Task details:
Copy the final lines exactly, starting at the one that contains "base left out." and ending with the last line of the listing below. Pictures are not part of the copy.

Data extract:
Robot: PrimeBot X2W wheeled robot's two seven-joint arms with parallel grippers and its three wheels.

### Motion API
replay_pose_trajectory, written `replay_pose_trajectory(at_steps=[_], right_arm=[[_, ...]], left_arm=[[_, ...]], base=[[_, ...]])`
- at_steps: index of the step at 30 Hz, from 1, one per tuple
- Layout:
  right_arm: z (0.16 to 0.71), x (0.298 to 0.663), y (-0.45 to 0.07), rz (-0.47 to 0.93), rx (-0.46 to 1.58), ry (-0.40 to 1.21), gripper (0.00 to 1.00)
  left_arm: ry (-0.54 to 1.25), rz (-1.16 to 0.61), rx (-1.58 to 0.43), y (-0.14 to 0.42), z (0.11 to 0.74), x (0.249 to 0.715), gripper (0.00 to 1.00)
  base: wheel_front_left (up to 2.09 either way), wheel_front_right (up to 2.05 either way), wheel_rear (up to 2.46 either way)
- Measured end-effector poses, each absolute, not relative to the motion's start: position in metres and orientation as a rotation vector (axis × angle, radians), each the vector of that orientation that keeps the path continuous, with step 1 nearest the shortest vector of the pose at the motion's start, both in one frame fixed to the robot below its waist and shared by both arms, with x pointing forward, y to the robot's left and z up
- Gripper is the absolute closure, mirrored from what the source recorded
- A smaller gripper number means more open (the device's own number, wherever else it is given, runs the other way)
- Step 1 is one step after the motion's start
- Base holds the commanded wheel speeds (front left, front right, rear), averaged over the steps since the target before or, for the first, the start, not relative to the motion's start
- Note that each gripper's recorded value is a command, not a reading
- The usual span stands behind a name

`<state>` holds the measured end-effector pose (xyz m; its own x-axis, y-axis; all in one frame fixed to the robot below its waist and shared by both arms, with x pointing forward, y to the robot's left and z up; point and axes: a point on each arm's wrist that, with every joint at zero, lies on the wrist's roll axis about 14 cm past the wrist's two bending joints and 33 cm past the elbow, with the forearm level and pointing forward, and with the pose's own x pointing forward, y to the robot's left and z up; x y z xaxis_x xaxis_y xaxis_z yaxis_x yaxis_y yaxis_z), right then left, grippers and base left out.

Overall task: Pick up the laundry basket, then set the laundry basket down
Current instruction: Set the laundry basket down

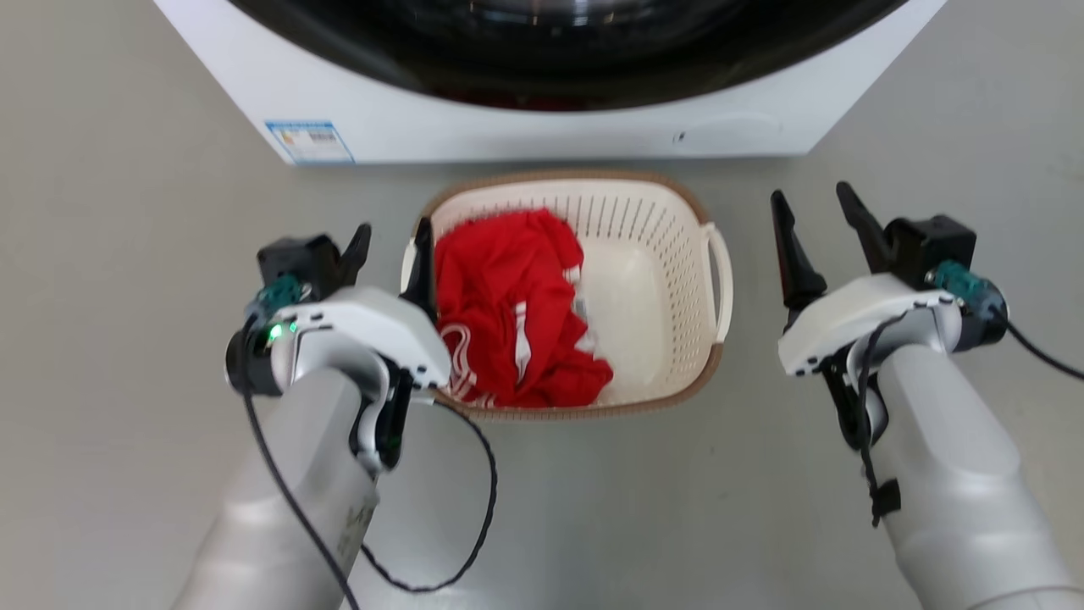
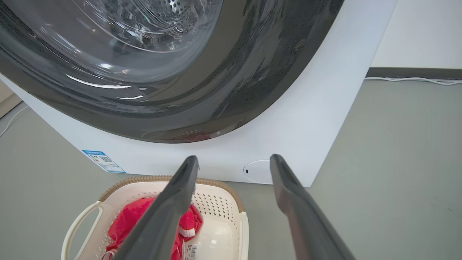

Reply to the exercise:
`<state>` holds the measured end-effector pose (xyz m; its own x-axis, y-axis; all in one frame fixed to the robot below its waist and shared by both arms, with x pointing forward, y to the robot's left and z up; point and axes: a point on each arm's wrist that, with every joint at zero, lies on the wrist's roll axis about 14 cm past the wrist's two bending joints and 33 cm past the elbow, with the forearm level and pointing forward, and with the pose's own x pointing forward, y to the robot's left and z up; x y z xaxis_x xaxis_y xaxis_z yaxis_x yaxis_y yaxis_z), right then left, grippers and base left out.

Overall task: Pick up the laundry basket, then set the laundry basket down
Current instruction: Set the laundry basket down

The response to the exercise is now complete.